## [Supplied information]
------------------------------------

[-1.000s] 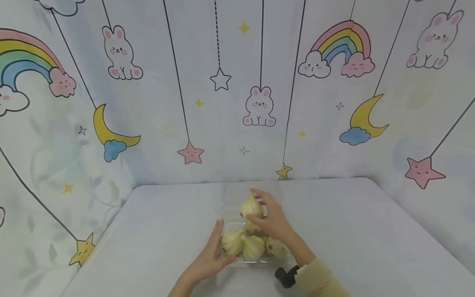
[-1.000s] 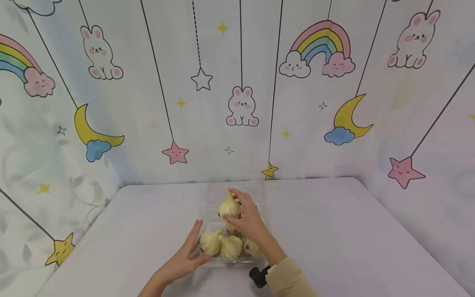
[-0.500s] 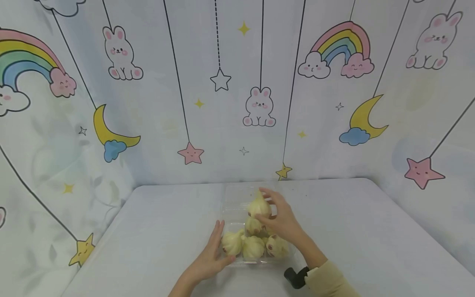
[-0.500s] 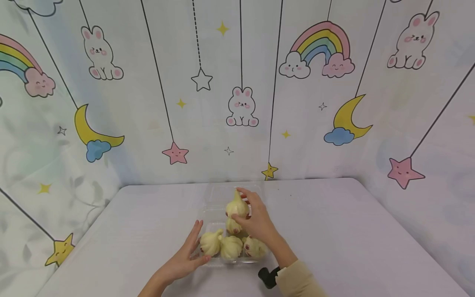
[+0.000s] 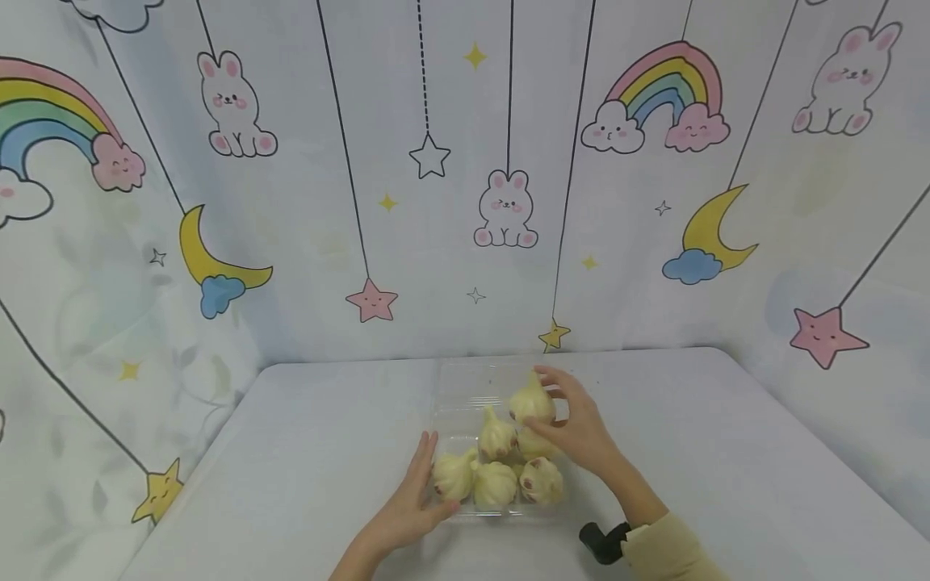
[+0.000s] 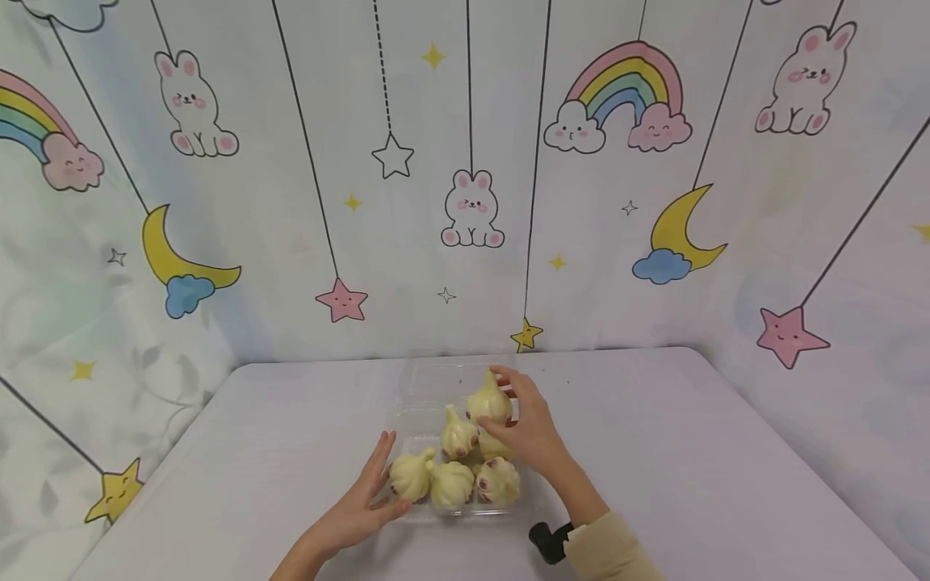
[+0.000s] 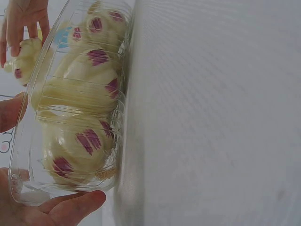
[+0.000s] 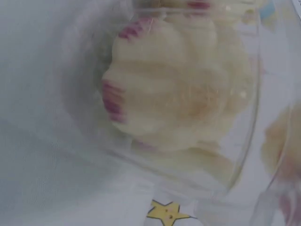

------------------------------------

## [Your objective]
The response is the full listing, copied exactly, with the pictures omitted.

## [Answer area]
[-1.000s] 
[-1.000s] 
[-0.500s] 
[-0.500s] 
[+0.000s] 
[+0.000s] 
[+0.000s] 
[+0.000s] 

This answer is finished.